* Work order:
Find every line of the records that has "components" and return it.

═══ Input material ═══

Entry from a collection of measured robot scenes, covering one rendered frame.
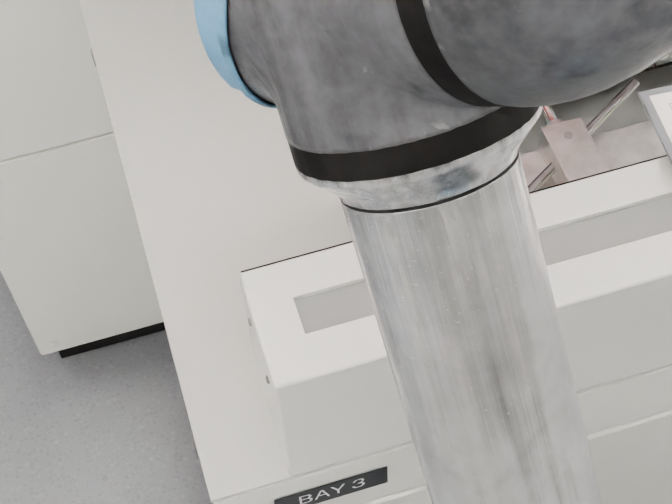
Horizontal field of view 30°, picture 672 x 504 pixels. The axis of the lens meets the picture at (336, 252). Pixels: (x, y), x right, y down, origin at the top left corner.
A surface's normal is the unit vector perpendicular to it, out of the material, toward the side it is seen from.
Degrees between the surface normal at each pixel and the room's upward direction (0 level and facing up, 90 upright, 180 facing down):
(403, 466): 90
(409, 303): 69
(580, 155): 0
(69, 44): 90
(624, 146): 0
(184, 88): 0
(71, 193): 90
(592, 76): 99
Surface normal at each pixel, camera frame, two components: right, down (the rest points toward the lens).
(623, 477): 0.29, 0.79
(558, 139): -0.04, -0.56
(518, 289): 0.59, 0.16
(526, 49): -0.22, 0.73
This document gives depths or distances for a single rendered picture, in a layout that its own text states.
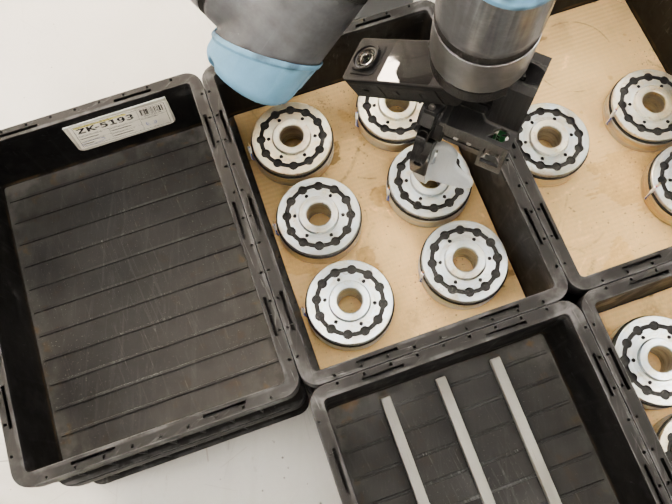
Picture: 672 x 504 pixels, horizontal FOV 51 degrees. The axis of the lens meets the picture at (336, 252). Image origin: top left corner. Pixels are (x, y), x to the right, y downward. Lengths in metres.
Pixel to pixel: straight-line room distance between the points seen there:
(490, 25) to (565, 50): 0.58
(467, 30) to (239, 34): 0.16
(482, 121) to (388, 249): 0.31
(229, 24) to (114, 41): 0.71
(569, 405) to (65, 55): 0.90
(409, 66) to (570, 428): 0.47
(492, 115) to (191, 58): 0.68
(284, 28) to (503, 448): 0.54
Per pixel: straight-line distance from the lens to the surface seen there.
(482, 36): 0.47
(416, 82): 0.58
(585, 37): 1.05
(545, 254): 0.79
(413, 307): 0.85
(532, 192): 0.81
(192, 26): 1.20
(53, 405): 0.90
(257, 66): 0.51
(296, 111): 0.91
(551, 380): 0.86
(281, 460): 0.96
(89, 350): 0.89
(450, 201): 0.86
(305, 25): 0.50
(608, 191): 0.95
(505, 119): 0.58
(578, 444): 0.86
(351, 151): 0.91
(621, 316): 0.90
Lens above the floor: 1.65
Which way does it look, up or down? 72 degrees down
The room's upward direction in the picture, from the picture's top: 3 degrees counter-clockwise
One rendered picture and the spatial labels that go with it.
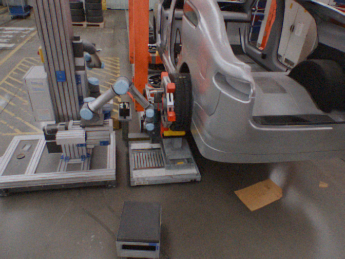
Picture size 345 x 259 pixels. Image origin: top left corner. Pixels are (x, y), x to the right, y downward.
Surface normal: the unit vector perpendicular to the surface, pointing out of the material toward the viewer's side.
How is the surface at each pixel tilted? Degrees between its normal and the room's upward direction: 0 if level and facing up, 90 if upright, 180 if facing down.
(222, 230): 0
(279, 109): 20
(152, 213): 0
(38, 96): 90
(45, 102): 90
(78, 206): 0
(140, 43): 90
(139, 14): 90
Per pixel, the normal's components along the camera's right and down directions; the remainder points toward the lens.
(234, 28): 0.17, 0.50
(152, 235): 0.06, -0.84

═══
═══ Input material ═══

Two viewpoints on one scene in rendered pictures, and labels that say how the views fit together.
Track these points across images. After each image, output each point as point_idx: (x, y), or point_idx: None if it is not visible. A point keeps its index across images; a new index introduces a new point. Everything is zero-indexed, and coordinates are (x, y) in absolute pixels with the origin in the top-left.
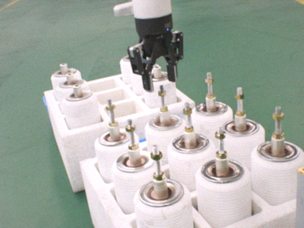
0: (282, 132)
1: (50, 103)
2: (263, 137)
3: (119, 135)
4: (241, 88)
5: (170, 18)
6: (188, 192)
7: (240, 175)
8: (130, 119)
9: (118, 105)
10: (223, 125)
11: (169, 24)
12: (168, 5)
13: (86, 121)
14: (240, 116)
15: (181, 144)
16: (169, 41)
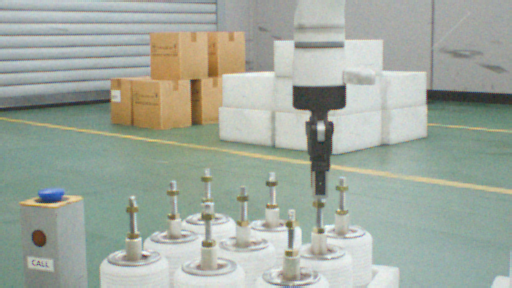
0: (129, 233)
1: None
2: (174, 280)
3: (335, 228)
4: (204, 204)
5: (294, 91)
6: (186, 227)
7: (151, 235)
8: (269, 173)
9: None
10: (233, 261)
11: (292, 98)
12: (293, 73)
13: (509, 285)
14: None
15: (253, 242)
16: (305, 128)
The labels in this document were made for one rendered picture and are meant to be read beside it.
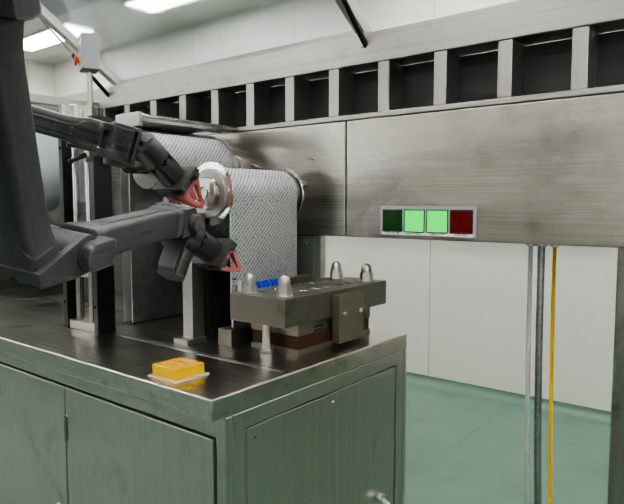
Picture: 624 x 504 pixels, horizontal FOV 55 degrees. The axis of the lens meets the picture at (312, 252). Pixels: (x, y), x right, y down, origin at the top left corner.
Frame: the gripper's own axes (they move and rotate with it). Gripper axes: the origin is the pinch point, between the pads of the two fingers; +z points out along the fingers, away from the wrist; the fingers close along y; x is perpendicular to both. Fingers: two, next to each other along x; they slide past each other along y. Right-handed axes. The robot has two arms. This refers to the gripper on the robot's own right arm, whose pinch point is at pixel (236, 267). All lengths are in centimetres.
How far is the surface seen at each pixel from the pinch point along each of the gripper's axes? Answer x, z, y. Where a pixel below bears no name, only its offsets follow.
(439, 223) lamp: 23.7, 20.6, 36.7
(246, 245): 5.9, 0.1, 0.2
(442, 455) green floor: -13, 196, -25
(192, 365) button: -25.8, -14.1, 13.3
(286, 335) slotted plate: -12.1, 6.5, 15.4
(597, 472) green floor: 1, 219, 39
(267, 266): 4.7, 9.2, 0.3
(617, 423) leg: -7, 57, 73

═══

* Answer area:
Surface normal at each pixel, camera frame, two components: right, down (the rest points toward the lens).
Per pixel, the normal's components along the camera's right and down directions; the remainder points toward the lens.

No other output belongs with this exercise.